BEGIN
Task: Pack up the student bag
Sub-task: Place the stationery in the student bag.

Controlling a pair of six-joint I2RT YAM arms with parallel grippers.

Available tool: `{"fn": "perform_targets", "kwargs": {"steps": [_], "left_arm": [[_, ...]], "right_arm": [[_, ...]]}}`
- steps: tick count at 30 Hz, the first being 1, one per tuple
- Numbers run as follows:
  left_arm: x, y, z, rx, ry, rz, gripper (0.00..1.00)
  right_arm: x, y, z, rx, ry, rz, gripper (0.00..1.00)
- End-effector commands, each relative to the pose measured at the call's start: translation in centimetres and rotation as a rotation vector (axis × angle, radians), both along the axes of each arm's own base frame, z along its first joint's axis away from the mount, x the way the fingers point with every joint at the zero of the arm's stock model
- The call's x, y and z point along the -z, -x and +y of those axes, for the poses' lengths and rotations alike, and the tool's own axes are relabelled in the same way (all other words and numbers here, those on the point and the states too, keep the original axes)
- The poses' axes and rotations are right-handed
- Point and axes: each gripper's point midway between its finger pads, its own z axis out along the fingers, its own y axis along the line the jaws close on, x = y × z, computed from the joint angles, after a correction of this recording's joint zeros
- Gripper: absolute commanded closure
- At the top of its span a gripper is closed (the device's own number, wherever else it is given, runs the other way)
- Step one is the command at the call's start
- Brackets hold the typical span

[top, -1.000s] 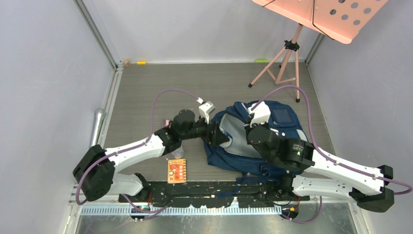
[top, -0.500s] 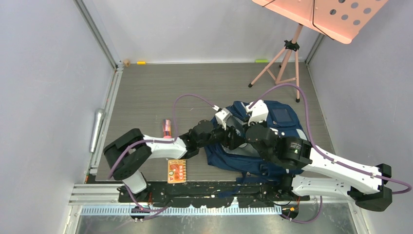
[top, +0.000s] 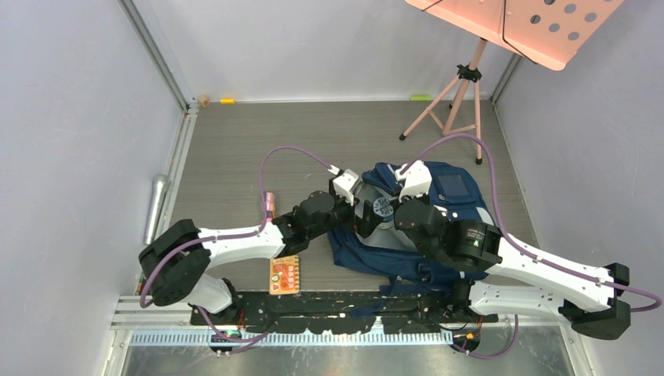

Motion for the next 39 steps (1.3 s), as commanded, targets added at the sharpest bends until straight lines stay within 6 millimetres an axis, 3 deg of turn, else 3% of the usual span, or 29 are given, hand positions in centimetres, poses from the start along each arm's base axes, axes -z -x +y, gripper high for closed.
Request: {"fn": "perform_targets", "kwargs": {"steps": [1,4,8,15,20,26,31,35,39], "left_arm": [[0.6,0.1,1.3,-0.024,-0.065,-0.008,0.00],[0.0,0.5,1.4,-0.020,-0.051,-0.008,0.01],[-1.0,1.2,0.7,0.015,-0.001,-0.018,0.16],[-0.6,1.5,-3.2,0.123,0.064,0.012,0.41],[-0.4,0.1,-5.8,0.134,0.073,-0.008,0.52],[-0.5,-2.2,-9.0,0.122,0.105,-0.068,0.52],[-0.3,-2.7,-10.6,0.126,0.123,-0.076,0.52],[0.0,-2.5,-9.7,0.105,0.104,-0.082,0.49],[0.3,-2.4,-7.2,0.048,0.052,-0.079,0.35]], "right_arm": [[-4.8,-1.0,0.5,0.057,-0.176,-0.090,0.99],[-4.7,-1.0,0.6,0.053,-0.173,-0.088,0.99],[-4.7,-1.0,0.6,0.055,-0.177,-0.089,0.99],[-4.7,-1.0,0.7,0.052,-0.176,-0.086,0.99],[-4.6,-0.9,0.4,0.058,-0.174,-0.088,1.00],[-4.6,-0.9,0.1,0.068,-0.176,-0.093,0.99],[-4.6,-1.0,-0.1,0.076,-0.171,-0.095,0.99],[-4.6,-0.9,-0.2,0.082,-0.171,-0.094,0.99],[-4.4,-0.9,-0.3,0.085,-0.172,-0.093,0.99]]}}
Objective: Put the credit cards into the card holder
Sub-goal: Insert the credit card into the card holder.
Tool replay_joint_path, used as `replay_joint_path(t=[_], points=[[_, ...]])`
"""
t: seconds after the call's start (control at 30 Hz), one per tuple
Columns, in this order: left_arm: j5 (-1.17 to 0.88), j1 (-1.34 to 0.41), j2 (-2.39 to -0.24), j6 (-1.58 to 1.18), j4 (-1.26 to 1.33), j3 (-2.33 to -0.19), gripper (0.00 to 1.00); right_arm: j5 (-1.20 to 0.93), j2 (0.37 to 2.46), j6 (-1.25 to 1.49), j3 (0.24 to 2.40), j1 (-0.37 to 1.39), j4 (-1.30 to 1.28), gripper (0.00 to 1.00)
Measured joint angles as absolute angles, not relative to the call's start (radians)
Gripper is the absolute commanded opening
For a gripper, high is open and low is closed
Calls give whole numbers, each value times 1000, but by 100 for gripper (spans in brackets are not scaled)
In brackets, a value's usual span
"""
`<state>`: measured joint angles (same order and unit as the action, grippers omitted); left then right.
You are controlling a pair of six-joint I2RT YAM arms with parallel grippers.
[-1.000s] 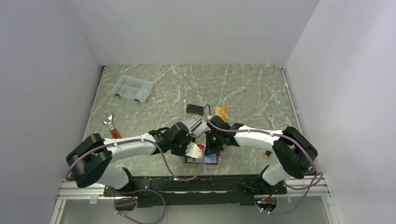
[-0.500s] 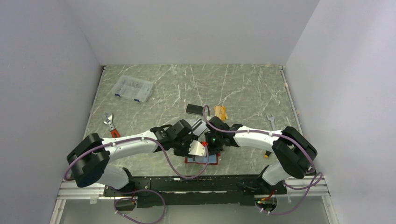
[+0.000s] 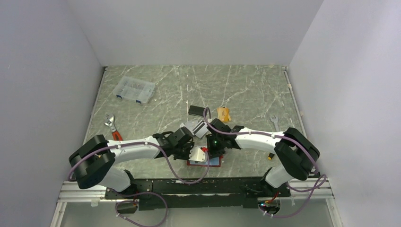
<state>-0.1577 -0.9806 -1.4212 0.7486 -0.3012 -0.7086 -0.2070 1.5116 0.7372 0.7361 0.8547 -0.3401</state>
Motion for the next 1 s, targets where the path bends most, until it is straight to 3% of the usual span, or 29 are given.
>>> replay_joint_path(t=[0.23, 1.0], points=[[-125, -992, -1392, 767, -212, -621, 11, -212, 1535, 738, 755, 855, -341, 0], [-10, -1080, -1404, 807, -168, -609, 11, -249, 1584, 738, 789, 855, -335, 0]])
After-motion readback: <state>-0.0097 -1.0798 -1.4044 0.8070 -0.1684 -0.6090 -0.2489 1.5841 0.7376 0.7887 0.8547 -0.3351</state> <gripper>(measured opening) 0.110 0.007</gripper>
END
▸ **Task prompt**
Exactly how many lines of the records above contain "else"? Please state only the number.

▸ **Response to this exercise**
2